Give the number of lines in these entries that contain "seen", and nothing more.
** Given data follows **
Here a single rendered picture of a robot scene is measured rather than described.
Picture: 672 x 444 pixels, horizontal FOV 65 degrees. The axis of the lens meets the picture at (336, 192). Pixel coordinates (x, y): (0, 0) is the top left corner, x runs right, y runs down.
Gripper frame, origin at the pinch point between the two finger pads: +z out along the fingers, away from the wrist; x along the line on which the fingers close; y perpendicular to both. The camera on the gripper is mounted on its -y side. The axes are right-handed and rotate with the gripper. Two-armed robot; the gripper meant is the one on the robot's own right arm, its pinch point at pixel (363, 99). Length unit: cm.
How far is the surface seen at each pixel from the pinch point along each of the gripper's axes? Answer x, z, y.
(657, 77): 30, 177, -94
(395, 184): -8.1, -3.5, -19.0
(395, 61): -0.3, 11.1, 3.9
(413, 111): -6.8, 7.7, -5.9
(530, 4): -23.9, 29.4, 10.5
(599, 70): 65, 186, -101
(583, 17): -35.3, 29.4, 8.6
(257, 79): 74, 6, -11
** End of Given data **
** Given data follows **
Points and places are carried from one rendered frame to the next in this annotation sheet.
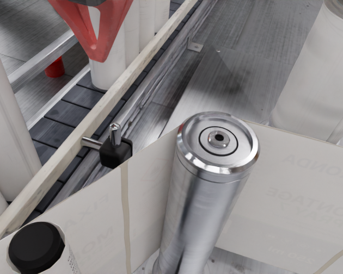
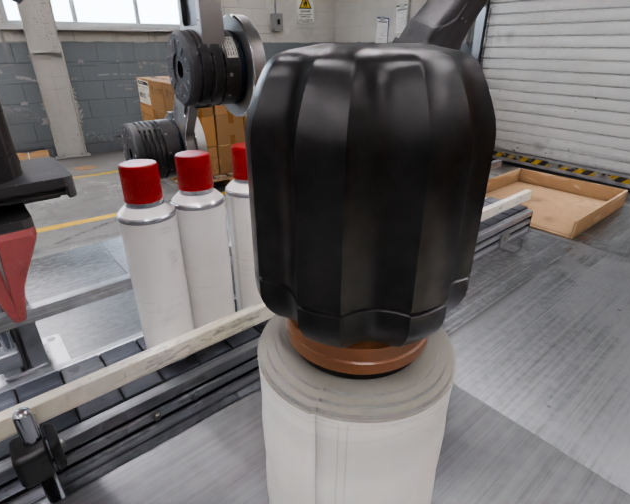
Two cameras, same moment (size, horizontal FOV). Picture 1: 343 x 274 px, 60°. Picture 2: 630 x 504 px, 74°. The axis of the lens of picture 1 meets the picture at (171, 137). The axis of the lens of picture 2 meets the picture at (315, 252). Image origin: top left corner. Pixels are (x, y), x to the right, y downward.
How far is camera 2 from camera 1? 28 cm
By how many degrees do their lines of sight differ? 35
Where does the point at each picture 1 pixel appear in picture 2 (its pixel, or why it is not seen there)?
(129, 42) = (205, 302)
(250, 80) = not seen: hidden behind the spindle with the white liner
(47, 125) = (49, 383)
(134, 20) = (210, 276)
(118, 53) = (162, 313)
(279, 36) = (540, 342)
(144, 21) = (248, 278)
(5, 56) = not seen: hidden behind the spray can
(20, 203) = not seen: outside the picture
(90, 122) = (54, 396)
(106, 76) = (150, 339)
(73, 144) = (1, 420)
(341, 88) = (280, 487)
** End of Given data **
Task result: 5